Totally. I’m on it. Going off-Broadway next year, trust me.
You can take all your hilarious setups and funky settings, you can have all the stage dress and spectacle money can buy, but to me you cannot masquerade character. Production values can be fascinating, of course, but the kernel of theater which truly pops is the kernel of character. Who are the characters we’ll be watching? Do we care about them? What is their struggle?
The golden rule I try to follow is that character rules. Otherwise I have plot driving character instead of character driving plot. Character desires and flaws should spark my action. When I already have premise and setup, when I already have conflict and driving question, I just need to mine story from my characters themselves. Otherwise, I get stuck relying entirely on this-then-that theater. It’s theater which is built upon the clever twist, and while that kind of device is entertaining, I’ve found it isn’t sustainable.
Here’s a little tool I’ve come up with to beat story out of characters. My Character Cross (file that trademark, baby!) is for building what happens next.
Let’s say the loud guy from the party has a point. Just to show I have an open mind if not a deaf ear, let’s pursue his idea. Hey, I feel sorry for those people handing out free samples at Costco. They can only work as fast as the microwave but there’s Needy Ned with his Cart-O-Bigness in Aisle 4 bitching about the next batch of fried skunk tenders not being ready for two more minutes at least. If you can imagine.

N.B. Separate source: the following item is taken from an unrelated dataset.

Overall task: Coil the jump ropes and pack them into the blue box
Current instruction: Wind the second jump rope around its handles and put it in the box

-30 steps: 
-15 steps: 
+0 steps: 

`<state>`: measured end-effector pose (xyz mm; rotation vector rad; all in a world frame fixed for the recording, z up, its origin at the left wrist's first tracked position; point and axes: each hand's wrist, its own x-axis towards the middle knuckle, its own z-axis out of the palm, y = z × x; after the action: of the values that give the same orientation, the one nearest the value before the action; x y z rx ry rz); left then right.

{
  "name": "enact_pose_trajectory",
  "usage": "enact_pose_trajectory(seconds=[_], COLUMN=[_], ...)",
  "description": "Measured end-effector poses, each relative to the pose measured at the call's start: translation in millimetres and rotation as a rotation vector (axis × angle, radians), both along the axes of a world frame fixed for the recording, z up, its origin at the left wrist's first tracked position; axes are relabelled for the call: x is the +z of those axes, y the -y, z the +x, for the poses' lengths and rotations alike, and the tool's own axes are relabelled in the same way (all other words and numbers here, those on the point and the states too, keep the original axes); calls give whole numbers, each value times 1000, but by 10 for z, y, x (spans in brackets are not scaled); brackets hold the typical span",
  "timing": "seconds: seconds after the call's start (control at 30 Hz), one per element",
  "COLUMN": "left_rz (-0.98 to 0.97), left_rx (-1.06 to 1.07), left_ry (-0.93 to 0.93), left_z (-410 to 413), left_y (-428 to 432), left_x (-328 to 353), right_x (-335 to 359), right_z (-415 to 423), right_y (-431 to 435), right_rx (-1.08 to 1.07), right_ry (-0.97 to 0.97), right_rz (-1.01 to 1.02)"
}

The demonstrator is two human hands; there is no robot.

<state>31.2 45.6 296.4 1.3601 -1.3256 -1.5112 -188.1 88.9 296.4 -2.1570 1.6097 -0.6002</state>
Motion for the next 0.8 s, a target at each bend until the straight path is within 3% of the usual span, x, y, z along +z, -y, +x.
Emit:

I’ve seen people cobble an entire lunch from free samples and it is not pretty.
Step One: build basic characters. Let’s say three characters. One is the boss, shaky, mercurial, scared of customer food poisoning, continuously sampling the samples for possible contamination (leverage for laughs). Second character is a grandmother who recently lost her husband, the love of her life, and now she’s trying to avoid the trappings of loneliness, she talks too much to the customers. Third character is an immigrant, optimistic, chatty, a stitch scatterbrained, dreams of becoming a direct diamond importer, the first big account will be Costco.
Step Two: deepen characters. Brainstorm adjectives describing each of the three characters. Get them going forward and backward. See how the characters tie into the overarching premise. How do the characters stand for a broader message?

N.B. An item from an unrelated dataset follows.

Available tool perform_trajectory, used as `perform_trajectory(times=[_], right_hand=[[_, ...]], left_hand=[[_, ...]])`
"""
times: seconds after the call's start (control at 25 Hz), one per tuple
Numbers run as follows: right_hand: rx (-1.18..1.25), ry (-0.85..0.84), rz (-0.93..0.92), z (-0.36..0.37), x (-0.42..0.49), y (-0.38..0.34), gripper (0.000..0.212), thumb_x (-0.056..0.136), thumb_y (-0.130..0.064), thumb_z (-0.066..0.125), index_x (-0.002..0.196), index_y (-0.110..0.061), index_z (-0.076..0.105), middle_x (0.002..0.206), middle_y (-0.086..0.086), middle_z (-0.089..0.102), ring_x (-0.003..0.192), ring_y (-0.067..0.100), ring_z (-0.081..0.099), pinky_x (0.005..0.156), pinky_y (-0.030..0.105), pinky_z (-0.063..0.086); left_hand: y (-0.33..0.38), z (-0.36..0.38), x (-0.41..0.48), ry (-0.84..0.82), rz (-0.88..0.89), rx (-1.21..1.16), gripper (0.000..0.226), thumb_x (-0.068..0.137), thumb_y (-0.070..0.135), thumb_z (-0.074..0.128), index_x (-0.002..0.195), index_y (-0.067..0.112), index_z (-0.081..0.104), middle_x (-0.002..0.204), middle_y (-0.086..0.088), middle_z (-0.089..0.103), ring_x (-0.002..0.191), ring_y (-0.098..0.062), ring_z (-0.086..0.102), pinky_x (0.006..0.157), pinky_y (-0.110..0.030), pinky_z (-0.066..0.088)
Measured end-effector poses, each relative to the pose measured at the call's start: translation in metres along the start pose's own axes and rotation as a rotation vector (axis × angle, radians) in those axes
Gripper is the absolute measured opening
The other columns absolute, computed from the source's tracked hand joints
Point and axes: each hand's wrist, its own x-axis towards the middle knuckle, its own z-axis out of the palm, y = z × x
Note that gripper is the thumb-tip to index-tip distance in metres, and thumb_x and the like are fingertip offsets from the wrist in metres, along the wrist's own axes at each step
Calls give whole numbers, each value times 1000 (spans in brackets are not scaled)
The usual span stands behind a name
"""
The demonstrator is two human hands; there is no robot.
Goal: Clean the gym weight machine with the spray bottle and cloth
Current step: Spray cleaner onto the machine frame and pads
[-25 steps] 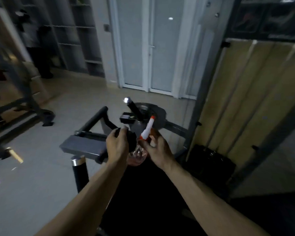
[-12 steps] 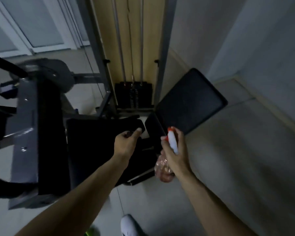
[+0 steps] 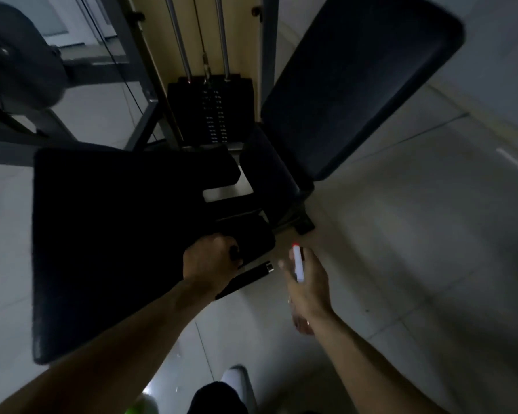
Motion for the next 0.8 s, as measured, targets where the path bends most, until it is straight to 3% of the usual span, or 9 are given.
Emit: perform_trajectory(times=[0.12,0.2,0.32,0.44,0.56,0.64,0.72,0.8], right_hand=[[-124,-2,-122,48,76,73,39,90,-40,74,120,-27,53,113,-4,64,107,15,64,90,42,58],[-148,-76,-177,63,110,99,44,89,-37,77,123,-27,51,115,-2,63,108,17,64,92,44,58],[-169,-35,-223,77,142,123,45,86,-42,82,118,-25,55,108,-6,65,99,12,64,81,31,57],[-133,138,-260,91,162,131,25,95,-49,71,109,-32,58,95,-13,65,85,4,64,62,18,51],[-52,126,-251,97,162,125,21,100,-29,65,121,-25,60,105,-9,67,96,10,66,71,21,54],[8,76,-220,91,135,131,32,99,-16,65,131,-20,61,113,-5,67,100,14,68,77,25,58],[75,73,-218,81,106,136,28,101,-14,61,127,-23,64,112,0,70,90,17,71,75,37,63],[145,69,-241,75,92,144,21,102,-18,59,121,-24,65,110,-1,71,82,19,72,70,38,64]], left_hand=[[-5,89,37,27,179,242,39,81,62,71,107,33,69,106,7,67,102,-18,64,74,-31,54],[-1,128,50,105,255,305,50,78,68,71,112,30,67,111,4,67,105,-21,64,75,-33,57],[-1,163,70,245,346,307,39,86,53,70,117,29,67,122,1,63,111,-25,61,79,-34,54],[5,182,95,345,315,308,26,90,47,69,110,31,68,119,2,63,106,-23,62,74,-31,51],[14,178,98,348,251,246,22,90,48,70,100,30,69,109,2,64,98,-20,62,66,-28,40],[4,165,76,356,284,213,13,91,35,69,103,31,69,114,3,64,101,-21,62,70,-29,47],[-16,154,41,360,301,149,25,88,25,71,113,29,71,120,2,65,106,-22,63,81,-33,55],[-34,152,-4,374,324,116,30,86,22,75,115,24,73,121,0,68,105,-23,66,85,-36,58]])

Step Three: create the Character Cross.
Each box represents struggle. As I wrote above, where is the struggle? Yes, our characters cross against themselves because all characters struggle against themselves. Go creative and cultivate where the problems arise in each of their struggles. The biggest clash, the biggest problem, is where theater can ripen and turn golden.
This is how I’ve been trying of late to come up with ‘plot’. Because to me ‘plot’ is not plot. Character is plot. Character is story. Character is action. The sooner I stop saying the word ‘plot’ the sooner I focus on character.
Overall, I’m not stating this is how theater should or must be written. This is simply how I approach theater. This is the kind of theater that engages me. It’s not for everyone and I recognize that.
We’re all trying to push forward our art. The big idea is a powerful calling. But what do we potentially sacrifice along the way?
Because when one strained plot follows another it turns into something worthy of a different kind of plot – a hole in the ground where dead things get buried.